Dr. Borowiak then established her independent research group at Baylor College of Medicine in Houston, TX, USA as a tenure-track Assistant Professor. There, she utilized stem cell platforms to uncover mechanisms regulating human beta cell development and disease, earning recognition as a McNair Medical Institute Scholar.
Currently, she has returned to Adam Mickiewicz University, where she leads the Stem Cell Program within the Faculty of Biology and the Institute for Molecular Biology and Biotechnology. She published in top journals, including Nature, Cell Stem Cell, Nature Biotechnology, Science Advances and Nature Communications. She received funding from NIH, FNP, NCN, JDRF and ADA. She also member also NIH Consortium for Rare and Atypical Diabetes Studies (RADIANT).
Nicola Bordin
Dr. Nicola Bordin did his Bachelor’s and Master in Biotechnology and Industrial Biotechnology at the University of Padua (Italy) with both dissertations in the fields of structural bioinformatics and functional genomics. He completed his PhD in Computational Biology and Bioinformatics on functional genomics in PVC bacteria at the Universidad Pablo de OIavide in Seville, Spain, under the supervision of Dr. Damien Devos. His fields of expertise are in algorithm design for protein function prediction, structure classification, sequence analyses and machine learning applied to protein data. He is currently a senior researcher in the CATH team at University College London, where he develops novel algorithms for the functional classification of proteins, structural classification of AlphaFold domains in CATH, and applications of CATH data to various biological questions in cancer, megaphages, plastic degrading enzymes and SARS-CoV-2 host range in animals.
Abzer Kelminal Pakkir Mohamed Shah
Throughout my academic journey, I’ve garnered a robust skill set in data analysis, particularly in clinical spectroscopy, machine learning, and computational mass spectrometry. With a foundation established during my Master’s program, I acquired over 2 years of hands-on experience in R coding, focusing extensively on spectroscopy data analysis.

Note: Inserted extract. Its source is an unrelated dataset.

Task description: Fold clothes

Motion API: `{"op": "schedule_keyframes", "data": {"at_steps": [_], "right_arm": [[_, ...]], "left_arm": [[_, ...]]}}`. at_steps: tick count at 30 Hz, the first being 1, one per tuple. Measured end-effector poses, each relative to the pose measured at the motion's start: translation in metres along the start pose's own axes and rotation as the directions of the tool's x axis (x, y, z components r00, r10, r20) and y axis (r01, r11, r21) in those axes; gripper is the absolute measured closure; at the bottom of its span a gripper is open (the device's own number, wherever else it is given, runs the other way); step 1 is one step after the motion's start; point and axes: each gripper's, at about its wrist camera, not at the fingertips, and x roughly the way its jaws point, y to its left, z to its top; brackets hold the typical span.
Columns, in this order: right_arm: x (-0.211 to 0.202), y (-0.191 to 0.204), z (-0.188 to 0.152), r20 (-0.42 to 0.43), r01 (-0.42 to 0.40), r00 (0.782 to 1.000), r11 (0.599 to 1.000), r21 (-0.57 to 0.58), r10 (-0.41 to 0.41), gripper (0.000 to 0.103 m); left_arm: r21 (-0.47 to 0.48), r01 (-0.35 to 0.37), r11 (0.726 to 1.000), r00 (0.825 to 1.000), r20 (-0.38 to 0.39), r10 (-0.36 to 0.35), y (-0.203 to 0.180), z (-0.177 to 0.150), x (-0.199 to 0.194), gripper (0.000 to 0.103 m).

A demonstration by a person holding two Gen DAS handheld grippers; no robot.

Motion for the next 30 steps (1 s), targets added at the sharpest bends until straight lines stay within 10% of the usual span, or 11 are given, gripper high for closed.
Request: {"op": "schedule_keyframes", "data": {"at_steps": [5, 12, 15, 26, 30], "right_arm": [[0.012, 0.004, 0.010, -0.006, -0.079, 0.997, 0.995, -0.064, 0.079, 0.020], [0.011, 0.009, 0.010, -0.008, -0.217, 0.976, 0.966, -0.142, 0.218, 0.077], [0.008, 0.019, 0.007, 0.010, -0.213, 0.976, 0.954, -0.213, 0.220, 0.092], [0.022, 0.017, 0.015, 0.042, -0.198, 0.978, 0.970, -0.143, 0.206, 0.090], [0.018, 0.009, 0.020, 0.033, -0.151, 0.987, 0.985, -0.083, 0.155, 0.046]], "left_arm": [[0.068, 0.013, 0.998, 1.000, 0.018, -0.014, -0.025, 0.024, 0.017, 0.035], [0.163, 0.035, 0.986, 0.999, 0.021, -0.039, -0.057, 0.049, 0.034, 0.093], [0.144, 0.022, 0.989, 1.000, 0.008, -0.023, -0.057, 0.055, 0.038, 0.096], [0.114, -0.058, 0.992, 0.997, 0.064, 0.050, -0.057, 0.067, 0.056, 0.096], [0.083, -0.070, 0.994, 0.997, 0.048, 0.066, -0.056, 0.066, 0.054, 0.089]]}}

Transitioning into my current Ph.D. at the University of Tuebingen, I’ve dedicated nearly 2 years to advancing computational mass spectrometry techniques. Proficient in technical tools such as R and Python, my passion lies in using these skills to develop web-based tools to understand the intricate dynamics of microbial communities across diverse environments, ranging from the gut to broader ecosystems such as marine environments. I’ve actively contributed to various projects, accessible via GitHub: https://github.com/abzer005 and our Lab's GitHub page: https://github.com/Functional-Metabolomics-Lab.
Dr. Francesco Asnicar
Dr. Francesco Asnicar was a postdoctoral researcher in the Computational Metagenomics lab under the supervision of Prof. Nicola Segata and now holds an independent research position at the Department CIBIO at the University of Trento, Italy. Francesco has a computer science background and his research interests focus on developing computational tools for microbiome analyses, phylogenomics, and studying the complex relationships between diet and metabolic responses with the human gut microbiome.